- [ABOUT THIS EXERCISE]: Could every line of the data be printed exactly as it reads?

- [RECORDED INFORMATION]:
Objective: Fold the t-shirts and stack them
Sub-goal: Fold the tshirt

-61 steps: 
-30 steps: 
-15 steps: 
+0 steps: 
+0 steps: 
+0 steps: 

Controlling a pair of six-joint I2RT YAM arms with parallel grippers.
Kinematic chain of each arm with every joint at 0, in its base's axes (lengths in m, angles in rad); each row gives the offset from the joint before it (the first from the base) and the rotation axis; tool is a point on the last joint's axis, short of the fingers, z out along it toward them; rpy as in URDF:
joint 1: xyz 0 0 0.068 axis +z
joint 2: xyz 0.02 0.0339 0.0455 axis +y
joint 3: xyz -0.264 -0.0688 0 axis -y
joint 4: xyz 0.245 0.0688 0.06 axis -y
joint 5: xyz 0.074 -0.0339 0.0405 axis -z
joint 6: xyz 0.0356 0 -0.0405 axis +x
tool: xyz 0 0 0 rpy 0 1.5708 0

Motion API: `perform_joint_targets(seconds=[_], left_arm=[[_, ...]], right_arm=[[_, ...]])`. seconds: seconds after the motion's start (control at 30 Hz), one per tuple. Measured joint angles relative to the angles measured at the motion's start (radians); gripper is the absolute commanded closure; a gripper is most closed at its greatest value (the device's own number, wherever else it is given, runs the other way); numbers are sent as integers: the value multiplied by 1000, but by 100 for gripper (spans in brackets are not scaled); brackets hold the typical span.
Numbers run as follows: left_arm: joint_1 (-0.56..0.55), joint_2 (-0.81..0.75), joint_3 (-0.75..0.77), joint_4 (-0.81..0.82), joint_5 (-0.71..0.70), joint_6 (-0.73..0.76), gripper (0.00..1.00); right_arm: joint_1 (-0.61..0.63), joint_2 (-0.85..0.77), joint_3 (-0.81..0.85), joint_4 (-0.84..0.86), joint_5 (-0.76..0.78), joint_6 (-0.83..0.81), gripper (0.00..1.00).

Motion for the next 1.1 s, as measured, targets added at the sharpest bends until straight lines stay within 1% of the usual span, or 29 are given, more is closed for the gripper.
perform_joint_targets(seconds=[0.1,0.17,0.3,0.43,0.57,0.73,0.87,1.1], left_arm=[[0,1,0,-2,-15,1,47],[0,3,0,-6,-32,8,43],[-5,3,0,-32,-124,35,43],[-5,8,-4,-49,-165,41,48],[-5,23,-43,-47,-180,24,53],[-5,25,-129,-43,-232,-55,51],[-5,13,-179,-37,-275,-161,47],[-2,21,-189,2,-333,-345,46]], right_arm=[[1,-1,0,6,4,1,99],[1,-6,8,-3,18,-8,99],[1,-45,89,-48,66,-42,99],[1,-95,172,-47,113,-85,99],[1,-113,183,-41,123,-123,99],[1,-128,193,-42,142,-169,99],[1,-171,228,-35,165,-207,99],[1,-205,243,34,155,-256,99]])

- [RESPONSE TO THIS TASK]:
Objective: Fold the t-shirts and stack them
Sub-goal: Fold the tshirt

-61 steps: 
-30 steps: 
-15 steps: 
+0 steps: 
+0 steps: 
+0 steps: 

Controlling a pair of six-joint I2RT YAM arms with parallel grippers.
Kinematic chain of each arm with every joint at 0, in its base's axes (lengths in m, angles in rad); each row gives the offset from the joint before it (the first from the base) and the rotation axis; tool is a point on the last joint's axis, short of the fingers, z out along it toward them; rpy as in URDF:
joint 1: xyz 0 0 0.068 axis +z
joint 2: xyz 0.02 0.0339 0.0455 axis +y
joint 3: xyz -0.264 -0.0688 0 axis -y
joint 4: xyz 0.245 0.0688 0.06 axis -y
joint 5: xyz 0.074 -0.0339 0.0405 axis -z
joint 6: xyz 0.0356 0 -0.0405 axis +x
tool: xyz 0 0 0 rpy 0 1.5708 0

Motion API: `perform_joint_targets(seconds=[_], left_arm=[[_, ...]], right_arm=[[_, ...]])`. seconds: seconds after the motion's start (control at 30 Hz), one per tuple. Measured joint angles relative to the angles measured at the motion's start (radians); gripper is the absolute commanded closure; a gripper is most closed at its greatest value (the device's own number, wherever else it is given, runs the other way); numbers are sent as integers: the value multiplied by 1000, but by 100 for gripper (spans in brackets are not scaled); brackets hold the typical span.
Numbers run as follows: left_arm: joint_1 (-0.56..0.55), joint_2 (-0.81..0.75), joint_3 (-0.75..0.77), joint_4 (-0.81..0.82), joint_5 (-0.71..0.70), joint_6 (-0.73..0.76), gripper (0.00..1.00); right_arm: joint_1 (-0.61..0.63), joint_2 (-0.85..0.77), joint_3 (-0.81..0.85), joint_4 (-0.84..0.86), joint_5 (-0.76..0.78), joint_6 (-0.83..0.81), gripper (0.00..1.00).

Motion for the next 1.1 s, as measured, targets added at the sharpest bends until straight lines stay within 1% of the usual span, or 29 are given, more is closed for the gripper.
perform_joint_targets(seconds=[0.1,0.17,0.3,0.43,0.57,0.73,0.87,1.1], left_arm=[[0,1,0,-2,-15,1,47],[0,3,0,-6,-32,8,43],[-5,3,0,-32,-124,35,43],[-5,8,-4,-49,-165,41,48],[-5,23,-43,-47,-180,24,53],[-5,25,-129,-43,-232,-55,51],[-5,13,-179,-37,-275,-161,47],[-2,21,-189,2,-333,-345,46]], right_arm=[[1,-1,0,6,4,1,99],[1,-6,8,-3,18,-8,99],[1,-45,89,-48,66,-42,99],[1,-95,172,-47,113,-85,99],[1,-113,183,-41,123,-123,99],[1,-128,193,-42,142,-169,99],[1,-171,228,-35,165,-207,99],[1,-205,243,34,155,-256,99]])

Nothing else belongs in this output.